EXERCISE OBJECTIVE:
Once you find the line with "Kindly provide the mask of the white robot" in the entries below, print it and each line after it up to and including the line with "An instance may be", exactly, without pictures.

===============

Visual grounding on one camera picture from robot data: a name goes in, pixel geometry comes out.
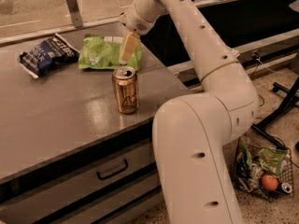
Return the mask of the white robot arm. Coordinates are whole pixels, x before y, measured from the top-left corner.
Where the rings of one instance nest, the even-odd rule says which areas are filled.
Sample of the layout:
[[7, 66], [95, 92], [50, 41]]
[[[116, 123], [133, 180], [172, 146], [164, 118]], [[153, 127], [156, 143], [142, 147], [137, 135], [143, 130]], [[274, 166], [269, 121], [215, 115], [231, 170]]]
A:
[[258, 94], [245, 69], [191, 0], [135, 0], [120, 20], [146, 34], [168, 13], [202, 92], [165, 102], [152, 144], [171, 224], [243, 224], [222, 148], [257, 115]]

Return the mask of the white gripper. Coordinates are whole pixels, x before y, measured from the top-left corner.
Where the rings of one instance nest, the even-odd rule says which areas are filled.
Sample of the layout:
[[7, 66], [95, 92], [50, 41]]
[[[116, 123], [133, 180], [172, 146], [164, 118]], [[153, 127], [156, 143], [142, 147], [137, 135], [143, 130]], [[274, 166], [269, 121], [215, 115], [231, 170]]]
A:
[[120, 64], [127, 64], [140, 44], [140, 35], [147, 34], [156, 21], [156, 9], [149, 0], [135, 0], [120, 15], [120, 22], [131, 32], [122, 40]]

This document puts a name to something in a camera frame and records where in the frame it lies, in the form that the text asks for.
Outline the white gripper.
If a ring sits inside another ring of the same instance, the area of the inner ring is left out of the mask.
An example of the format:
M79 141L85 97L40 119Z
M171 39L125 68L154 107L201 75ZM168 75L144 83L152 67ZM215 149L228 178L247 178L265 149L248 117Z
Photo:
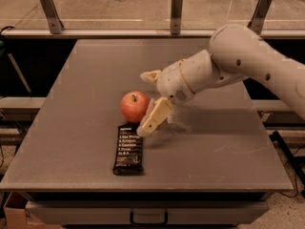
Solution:
M162 71L154 70L140 74L144 82L156 83L157 90L164 97L151 99L146 114L136 130L139 136L144 137L154 132L170 116L173 104L180 105L193 99L194 92L183 75L184 66L185 61L178 61Z

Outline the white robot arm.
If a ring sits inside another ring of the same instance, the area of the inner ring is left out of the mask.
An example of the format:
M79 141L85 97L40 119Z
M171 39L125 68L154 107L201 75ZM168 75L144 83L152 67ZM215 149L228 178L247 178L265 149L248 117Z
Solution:
M160 97L152 100L136 132L150 135L181 105L202 91L251 78L305 118L304 65L276 51L249 28L228 24L217 29L209 48L163 70L140 74L155 86Z

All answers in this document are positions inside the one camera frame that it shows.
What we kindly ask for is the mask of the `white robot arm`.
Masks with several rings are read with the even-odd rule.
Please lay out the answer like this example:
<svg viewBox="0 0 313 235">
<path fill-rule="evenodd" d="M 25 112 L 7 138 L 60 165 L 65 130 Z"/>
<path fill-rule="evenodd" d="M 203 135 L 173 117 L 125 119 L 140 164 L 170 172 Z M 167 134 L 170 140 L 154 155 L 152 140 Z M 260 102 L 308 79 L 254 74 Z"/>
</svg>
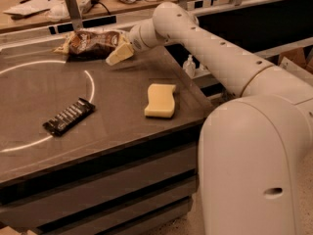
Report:
<svg viewBox="0 0 313 235">
<path fill-rule="evenodd" d="M 205 235 L 302 235 L 297 171 L 313 148 L 313 87 L 200 28 L 171 2 L 128 37 L 137 51 L 182 44 L 234 96 L 201 129 Z"/>
</svg>

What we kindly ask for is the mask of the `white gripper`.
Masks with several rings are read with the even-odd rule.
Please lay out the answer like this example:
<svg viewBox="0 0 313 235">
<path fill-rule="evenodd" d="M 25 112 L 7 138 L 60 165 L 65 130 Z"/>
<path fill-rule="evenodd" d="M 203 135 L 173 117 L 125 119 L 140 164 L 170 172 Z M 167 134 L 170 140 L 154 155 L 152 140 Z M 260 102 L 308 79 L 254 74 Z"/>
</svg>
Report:
<svg viewBox="0 0 313 235">
<path fill-rule="evenodd" d="M 134 25 L 128 33 L 130 43 L 122 43 L 106 58 L 106 63 L 113 66 L 134 55 L 136 52 L 144 52 L 165 43 L 165 38 L 156 32 L 152 19 L 143 20 Z"/>
</svg>

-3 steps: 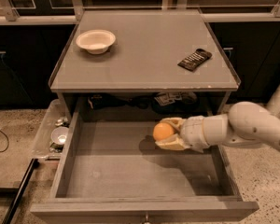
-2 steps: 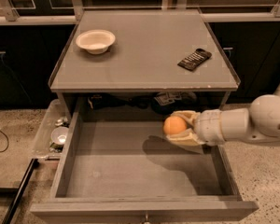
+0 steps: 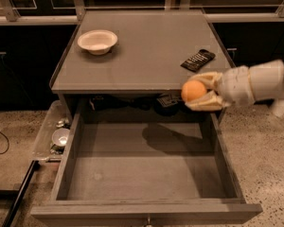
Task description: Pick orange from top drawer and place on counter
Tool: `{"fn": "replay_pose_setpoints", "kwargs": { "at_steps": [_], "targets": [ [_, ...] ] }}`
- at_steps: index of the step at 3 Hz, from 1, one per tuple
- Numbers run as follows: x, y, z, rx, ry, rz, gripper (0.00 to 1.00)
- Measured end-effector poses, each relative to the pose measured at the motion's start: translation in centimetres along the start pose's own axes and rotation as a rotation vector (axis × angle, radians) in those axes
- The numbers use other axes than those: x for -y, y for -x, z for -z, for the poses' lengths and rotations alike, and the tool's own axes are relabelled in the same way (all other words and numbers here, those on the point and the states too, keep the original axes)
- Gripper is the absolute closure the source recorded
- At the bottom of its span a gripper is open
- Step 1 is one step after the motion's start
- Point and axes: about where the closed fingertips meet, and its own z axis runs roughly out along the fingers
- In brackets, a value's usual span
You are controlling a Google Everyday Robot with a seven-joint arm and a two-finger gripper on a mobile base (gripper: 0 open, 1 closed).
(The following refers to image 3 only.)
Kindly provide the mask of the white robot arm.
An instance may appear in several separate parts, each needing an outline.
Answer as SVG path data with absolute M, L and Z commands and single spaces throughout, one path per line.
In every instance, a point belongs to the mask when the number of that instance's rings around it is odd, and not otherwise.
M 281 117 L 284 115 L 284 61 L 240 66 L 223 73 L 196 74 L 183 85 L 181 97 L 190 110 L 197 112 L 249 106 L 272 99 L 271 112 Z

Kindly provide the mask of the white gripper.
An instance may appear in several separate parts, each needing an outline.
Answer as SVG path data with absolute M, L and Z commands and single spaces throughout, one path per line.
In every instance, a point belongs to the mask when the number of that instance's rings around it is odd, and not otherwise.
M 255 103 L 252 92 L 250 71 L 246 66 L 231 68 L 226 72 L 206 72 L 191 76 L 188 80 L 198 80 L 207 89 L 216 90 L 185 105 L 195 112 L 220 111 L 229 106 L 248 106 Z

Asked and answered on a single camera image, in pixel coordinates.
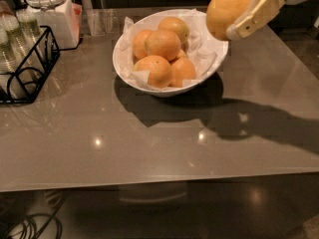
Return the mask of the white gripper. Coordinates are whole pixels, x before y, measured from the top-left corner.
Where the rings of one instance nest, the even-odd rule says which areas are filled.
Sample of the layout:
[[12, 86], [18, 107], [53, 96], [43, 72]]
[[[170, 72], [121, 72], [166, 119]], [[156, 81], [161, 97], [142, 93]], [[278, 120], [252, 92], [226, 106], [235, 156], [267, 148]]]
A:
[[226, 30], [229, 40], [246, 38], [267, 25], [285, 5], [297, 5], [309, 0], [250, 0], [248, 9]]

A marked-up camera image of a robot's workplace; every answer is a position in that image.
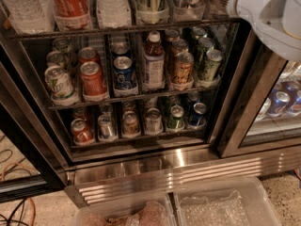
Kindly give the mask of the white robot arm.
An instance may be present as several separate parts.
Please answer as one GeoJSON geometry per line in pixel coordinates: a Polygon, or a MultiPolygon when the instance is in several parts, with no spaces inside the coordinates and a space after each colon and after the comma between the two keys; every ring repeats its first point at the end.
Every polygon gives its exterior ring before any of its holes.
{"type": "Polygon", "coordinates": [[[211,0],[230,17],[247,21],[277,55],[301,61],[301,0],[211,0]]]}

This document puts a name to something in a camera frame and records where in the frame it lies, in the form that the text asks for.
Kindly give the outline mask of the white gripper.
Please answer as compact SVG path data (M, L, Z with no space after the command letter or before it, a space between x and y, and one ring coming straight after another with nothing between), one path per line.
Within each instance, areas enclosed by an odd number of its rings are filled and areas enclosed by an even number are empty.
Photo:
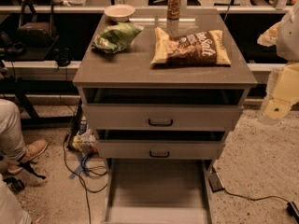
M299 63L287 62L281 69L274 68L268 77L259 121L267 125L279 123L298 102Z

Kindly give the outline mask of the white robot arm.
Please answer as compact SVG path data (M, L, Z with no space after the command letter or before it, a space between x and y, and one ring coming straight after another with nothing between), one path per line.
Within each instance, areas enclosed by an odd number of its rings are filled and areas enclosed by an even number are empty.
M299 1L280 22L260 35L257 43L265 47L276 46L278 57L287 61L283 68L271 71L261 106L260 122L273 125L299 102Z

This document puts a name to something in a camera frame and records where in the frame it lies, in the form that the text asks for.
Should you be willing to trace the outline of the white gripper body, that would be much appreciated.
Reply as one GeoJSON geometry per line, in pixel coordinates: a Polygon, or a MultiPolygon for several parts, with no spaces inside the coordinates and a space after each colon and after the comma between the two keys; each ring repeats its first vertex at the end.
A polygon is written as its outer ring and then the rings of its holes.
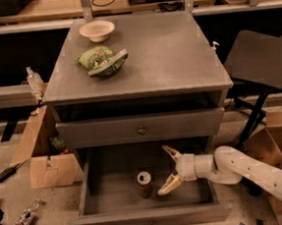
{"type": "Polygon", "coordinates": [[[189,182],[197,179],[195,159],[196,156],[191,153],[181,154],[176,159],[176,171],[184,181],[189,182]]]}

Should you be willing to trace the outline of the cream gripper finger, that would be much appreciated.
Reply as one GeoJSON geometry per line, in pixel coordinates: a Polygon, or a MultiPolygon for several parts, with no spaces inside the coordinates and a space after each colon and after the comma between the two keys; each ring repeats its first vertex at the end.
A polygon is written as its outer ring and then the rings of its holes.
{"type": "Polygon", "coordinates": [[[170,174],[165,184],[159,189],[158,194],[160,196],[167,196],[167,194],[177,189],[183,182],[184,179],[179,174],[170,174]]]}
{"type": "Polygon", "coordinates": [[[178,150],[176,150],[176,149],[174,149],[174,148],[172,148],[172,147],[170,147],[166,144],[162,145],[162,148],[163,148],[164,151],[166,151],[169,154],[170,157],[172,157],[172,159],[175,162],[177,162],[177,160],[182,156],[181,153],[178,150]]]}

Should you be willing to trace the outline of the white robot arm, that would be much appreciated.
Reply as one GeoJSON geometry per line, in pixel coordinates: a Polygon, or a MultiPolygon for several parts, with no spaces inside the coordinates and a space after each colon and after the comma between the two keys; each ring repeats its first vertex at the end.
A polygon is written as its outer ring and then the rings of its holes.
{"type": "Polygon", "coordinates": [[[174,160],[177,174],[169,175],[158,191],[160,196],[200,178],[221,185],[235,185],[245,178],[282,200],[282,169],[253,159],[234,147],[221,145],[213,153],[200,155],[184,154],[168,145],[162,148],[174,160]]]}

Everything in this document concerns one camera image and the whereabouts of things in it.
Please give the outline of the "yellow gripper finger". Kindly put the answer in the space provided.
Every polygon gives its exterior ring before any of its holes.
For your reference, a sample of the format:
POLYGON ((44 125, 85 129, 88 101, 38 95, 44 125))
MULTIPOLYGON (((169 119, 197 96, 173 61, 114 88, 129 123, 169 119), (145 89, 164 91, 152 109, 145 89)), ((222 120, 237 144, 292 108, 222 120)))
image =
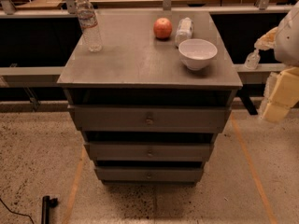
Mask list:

===============

OUTPUT FOR THIS TASK:
Kindly provide the mask of the white robot arm.
An instance may appear in several separate parts, each needing an outline.
Answer as SVG path data with absolute M, L and Z commands and single spaces throughout, one path per line.
In every instance, a point belongs to the mask when the number of that instance's rings around it is odd, and not otherwise.
M 281 117 L 284 115 L 284 61 L 240 66 L 223 73 L 196 74 L 183 85 L 181 97 L 190 110 L 197 112 L 249 106 L 272 99 L 271 112 Z

Kindly provide the mask of the white gripper.
An instance may appear in several separate parts, each needing an outline.
Answer as SVG path data with absolute M, L and Z commands and single spaces throughout, one path per line.
In every instance, a point belongs to the mask when the number of that instance's rings around it is odd, and not otherwise.
M 255 103 L 252 92 L 250 71 L 246 66 L 231 68 L 226 72 L 206 72 L 191 76 L 188 80 L 198 80 L 207 89 L 216 90 L 185 105 L 195 112 L 220 111 L 229 106 L 248 106 Z

Asked and answered on a single camera image, in pixel coordinates.
Return the mask of the white gripper. Coordinates are whole pixels, x before y, measured from the top-left corner.
Where the rings of one instance nest, the even-odd rule says which areas are filled.
Sample of the layout:
[[12, 86], [18, 107], [53, 96], [43, 72]]
[[[170, 72], [121, 72], [166, 119]], [[156, 81], [161, 97], [142, 93]], [[278, 120], [252, 92], [226, 106], [235, 156], [267, 148]]]
A:
[[226, 30], [229, 40], [246, 38], [267, 25], [285, 5], [297, 5], [309, 0], [250, 0], [248, 9]]

A marked-up camera image of a robot's workplace; every answer is a position in that image.
Kindly give the mask of the white robot arm.
An instance may be present as several separate parts.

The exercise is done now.